Effective political leaders understand that the value of personal contact and of having long-term vision in foreign policy. When Australia went through another rocky patch with China in 1996, John Howard met Chinese president Jiang Zemin on the sidelines of the APEC leaders’ summit in Manila. Their meeting — which Howard described in his memoir as “about the most important a meeting I held with any foreign leader in the time that I was Prime Minister” — set relations on a long and mutually-productive upswing.

Jiang concluded the meeting by saying to Howard in English: “Face to face is much better, isn’t it?” And, indeed, it is. Whitlam in the 1970s, Bob Hawke in the 1980s, and Howard in the 1990s brought a personal touch that underpinned long periods of strong diplomatic relations with China. In the current bilateral political relationship with Beijing, more than ever now, we need an approach which recognises China’s new political aspirations.

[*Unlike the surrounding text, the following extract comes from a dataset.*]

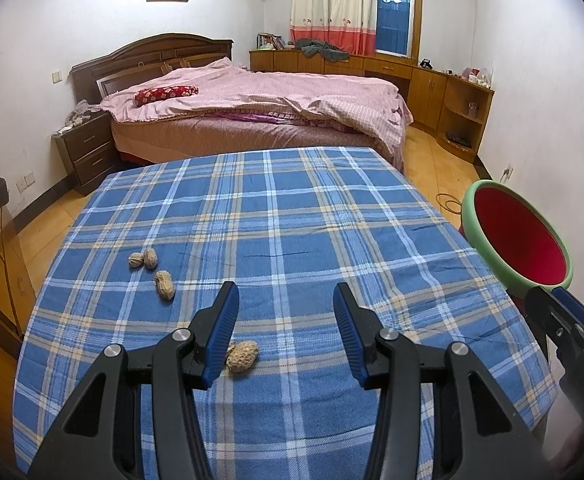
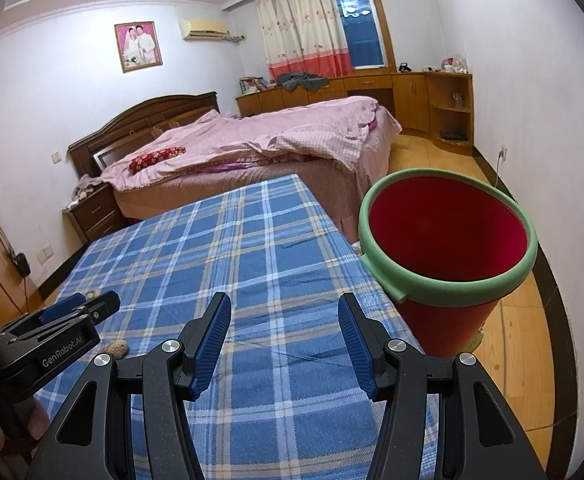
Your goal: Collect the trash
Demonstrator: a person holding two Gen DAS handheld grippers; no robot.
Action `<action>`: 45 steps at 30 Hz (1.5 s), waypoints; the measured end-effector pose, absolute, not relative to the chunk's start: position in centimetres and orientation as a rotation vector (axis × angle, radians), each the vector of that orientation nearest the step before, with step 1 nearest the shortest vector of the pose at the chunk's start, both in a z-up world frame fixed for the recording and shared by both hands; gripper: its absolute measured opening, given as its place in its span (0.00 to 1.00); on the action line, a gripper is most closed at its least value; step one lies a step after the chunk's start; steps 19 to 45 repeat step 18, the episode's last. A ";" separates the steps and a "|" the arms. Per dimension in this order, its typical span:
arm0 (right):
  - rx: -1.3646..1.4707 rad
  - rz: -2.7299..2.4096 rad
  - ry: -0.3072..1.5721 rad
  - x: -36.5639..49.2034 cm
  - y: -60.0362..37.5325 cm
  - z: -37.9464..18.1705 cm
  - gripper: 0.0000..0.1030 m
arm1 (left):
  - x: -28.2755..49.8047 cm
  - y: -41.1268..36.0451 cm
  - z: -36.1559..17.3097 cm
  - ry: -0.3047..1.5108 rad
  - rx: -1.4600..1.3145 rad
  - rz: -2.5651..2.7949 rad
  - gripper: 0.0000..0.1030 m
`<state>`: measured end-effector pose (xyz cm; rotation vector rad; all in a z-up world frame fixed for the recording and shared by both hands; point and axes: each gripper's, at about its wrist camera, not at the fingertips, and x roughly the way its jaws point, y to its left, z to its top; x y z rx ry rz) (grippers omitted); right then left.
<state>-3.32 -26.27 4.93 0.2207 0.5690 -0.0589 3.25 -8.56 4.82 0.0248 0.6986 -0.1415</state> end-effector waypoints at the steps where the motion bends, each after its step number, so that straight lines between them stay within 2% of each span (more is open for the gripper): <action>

In the first negotiation skills course I attended, “What are the needs of the other side?” was the fundamental question. We do not hear about any quiet exploratory discussions. That’s as it should be. I would not expect these to be trumpeted. But I do expect, or at least I hope, they are going on. Australia’s relationship with China is vital, and even as the foreign policy environment has fundamentally changed, the personal touch that launched diplomatic relations in 1971 is as necessary as ever.

Sue Boyd was Australian Ambassador in Vietnam 1994-98, Consul General in Hong 1998-99 and High Commissioner to Fiji and other South Pacific countries 1999-2003. Her book Not Always Diplomatic was published in September 2020. It was reviewed in Australian Outlook.